Work to complete
Copy out the listing below, keeping every character as is.

*** Opening of Information provided ***

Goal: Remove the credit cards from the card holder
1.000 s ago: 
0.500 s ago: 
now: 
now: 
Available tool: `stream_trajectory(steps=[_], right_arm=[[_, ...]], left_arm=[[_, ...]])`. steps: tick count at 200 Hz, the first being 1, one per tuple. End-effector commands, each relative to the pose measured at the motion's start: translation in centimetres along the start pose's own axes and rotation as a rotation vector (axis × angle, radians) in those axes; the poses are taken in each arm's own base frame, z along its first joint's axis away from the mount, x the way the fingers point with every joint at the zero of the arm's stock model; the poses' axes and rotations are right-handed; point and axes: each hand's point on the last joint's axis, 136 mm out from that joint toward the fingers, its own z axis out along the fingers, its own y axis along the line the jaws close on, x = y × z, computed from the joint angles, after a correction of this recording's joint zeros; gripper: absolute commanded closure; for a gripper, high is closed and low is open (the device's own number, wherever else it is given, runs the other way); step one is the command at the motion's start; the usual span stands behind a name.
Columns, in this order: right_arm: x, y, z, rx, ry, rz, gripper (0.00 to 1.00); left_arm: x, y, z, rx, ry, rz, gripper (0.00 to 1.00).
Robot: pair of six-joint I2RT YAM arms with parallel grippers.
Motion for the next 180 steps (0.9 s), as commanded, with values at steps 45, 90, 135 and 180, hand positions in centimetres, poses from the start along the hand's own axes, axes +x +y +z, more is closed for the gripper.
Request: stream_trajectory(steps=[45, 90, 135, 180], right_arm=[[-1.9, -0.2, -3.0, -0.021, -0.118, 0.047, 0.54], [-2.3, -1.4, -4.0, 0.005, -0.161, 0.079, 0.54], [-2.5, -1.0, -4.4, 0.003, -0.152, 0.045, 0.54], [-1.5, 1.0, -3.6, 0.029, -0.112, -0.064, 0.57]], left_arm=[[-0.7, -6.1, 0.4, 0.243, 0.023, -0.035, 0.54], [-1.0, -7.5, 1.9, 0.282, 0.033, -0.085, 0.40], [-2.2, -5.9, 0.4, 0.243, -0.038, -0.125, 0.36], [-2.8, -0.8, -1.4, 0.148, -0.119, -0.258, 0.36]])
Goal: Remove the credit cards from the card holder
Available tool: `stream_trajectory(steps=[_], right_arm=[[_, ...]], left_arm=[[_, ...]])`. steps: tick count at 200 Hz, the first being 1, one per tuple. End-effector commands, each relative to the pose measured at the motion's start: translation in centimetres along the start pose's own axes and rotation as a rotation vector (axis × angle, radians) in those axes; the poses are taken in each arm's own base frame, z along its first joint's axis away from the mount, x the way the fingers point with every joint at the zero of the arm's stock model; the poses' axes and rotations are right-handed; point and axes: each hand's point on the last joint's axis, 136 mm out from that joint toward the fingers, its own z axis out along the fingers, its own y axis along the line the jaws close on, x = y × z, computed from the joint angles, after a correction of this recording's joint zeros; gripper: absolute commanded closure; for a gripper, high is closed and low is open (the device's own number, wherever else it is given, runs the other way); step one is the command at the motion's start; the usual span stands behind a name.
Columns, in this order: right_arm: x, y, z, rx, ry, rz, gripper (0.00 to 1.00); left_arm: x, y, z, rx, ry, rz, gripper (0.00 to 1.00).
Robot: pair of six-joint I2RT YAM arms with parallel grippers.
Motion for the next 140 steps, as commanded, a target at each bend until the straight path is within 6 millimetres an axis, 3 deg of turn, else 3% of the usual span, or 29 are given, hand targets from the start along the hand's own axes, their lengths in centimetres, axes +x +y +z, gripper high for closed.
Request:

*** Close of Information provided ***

Answer space
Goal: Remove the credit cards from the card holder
1.000 s ago: 
0.500 s ago: 
now: 
now: 
Available tool: `stream_trajectory(steps=[_], right_arm=[[_, ...]], left_arm=[[_, ...]])`. steps: tick count at 200 Hz, the first being 1, one per tuple. End-effector commands, each relative to the pose measured at the motion's start: translation in centimetres along the start pose's own axes and rotation as a rotation vector (axis × angle, radians) in those axes; the poses are taken in each arm's own base frame, z along its first joint's axis away from the mount, x the way the fingers point with every joint at the zero of the arm's stock model; the poses' axes and rotations are right-handed; point and axes: each hand's point on the last joint's axis, 136 mm out from that joint toward the fingers, its own z axis out along the fingers, its own y axis along the line the jaws close on, x = y × z, computed from the joint angles, after a correction of this recording's joint zeros; gripper: absolute commanded closure; for a gripper, high is closed and low is open (the device's own number, wherever else it is given, runs the other way); step one is the command at the motion's start; the usual span stands behind a name.
Columns, in this order: right_arm: x, y, z, rx, ry, rz, gripper (0.00 to 1.00); left_arm: x, y, z, rx, ry, rz, gripper (0.00 to 1.00).
Robot: pair of six-joint I2RT YAM arms with parallel grippers.
Motion for the next 180 steps (0.9 s), as commanded, with values at steps 45, 90, 135 and 180, hand positions in centimetres, poses from the start along the hand's own axes, axes +x +y +z, more is closed for the gripper.
Request: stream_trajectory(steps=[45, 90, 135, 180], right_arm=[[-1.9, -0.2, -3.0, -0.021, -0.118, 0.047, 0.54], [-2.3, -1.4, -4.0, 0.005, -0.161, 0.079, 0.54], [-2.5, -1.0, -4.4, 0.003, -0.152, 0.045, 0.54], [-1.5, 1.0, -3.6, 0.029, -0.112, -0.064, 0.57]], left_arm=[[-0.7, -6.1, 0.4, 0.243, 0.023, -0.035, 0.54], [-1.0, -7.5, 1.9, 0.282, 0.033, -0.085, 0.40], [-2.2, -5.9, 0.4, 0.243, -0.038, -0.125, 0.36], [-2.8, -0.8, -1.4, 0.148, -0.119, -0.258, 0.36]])
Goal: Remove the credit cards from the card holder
Available tool: `stream_trajectory(steps=[_], right_arm=[[_, ...]], left_arm=[[_, ...]])`. steps: tick count at 200 Hz, the first being 1, one per tuple. End-effector commands, each relative to the pose measured at the motion's start: translation in centimetres along the start pose's own axes and rotation as a rotation vector (axis × angle, radians) in those axes; the poses are taken in each arm's own base frame, z along its first joint's axis away from the mount, x the way the fingers point with every joint at the zero of the arm's stock model; the poses' axes and rotations are right-handed; point and axes: each hand's point on the last joint's axis, 136 mm out from that joint toward the fingers, its own z axis out along the fingers, its own y axis along the line the jaws close on, x = y × z, computed from the joint angles, after a correction of this recording's joint zeros; gripper: absolute commanded closure; for a gripper, high is closed and low is open (the device's own number, wherever else it is given, runs the other way); step one is the command at the motion's start; the usual span stands behind a name.
Columns, in this order: right_arm: x, y, z, rx, ry, rz, gripper (0.00 to 1.00); left_arm: x, y, z, rx, ry, rz, gripper (0.00 to 1.00).
Robot: pair of six-joint I2RT YAM arms with parallel grippers.
Motion for the next 140 steps, as commanded, a target at each bend until the straight path is within 6 millimetres an axis, 3 deg of turn, else 3% of the usual span, or 29 are given, hand targets from the start along the hand's own axes, their lengths in centimetres, axes +x +y +z, gripper high for closed.
Request:

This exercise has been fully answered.